### PROVIDED DATA
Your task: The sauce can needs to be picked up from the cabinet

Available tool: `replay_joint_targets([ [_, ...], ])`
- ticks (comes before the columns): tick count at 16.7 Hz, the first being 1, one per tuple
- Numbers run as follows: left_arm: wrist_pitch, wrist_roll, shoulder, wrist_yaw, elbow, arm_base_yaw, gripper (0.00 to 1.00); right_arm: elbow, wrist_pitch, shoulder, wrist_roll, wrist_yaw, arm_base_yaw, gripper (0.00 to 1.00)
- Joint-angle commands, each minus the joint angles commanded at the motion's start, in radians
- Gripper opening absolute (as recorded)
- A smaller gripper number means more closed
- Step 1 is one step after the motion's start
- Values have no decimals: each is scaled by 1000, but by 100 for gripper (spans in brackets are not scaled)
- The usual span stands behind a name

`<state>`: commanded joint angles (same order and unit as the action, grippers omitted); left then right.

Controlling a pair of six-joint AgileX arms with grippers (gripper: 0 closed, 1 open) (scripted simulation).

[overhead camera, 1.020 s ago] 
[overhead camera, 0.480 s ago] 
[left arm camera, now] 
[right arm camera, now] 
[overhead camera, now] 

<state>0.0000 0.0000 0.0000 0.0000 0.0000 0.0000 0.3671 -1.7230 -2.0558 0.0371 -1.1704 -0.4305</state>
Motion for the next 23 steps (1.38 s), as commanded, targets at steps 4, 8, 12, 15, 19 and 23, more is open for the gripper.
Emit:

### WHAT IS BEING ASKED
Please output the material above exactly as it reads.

### ANSWER BELOW
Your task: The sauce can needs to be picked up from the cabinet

Available tool: `replay_joint_targets([ [_, ...], ])`
- ticks (comes before the columns): tick count at 16.7 Hz, the first being 1, one per tuple
- Numbers run as follows: left_arm: wrist_pitch, wrist_roll, shoulder, wrist_yaw, elbow, arm_base_yaw, gripper (0.00 to 1.00); right_arm: elbow, wrist_pitch, shoulder, wrist_roll, wrist_yaw, arm_base_yaw, gripper (0.00 to 1.00)
- Joint-angle commands, each minus the joint angles commanded at the motion's start, in radians
- Gripper opening absolute (as recorded)
- A smaller gripper number means more closed
- Step 1 is one step after the motion's start
- Values have no decimals: each is scaled by 1000, but by 100 for gripper (spans in brackets are not scaled)
- The usual span stands behind a name

`<state>`: commanded joint angles (same order and unit as the action, grippers omitted); left then right.

Controlling a pair of six-joint AgileX arms with grippers (gripper: 0 closed, 1 open) (scripted simulation).

[overhead camera, 1.020 s ago] 
[overhead camera, 0.480 s ago] 
[left arm camera, now] 
[right arm camera, now] 
[overhead camera, now] 

<state>0.0000 0.0000 0.0000 0.0000 0.0000 0.0000 0.3671 -1.7230 -2.0558 0.0371 -1.1704 -0.4305</state>
Motion for the next 23 steps (1.38 s), as commanded, targets at steps 4, 8, 12, 15, 19 and 23, more is open for the gripper.
Emit:

There is nothing else to this exercise.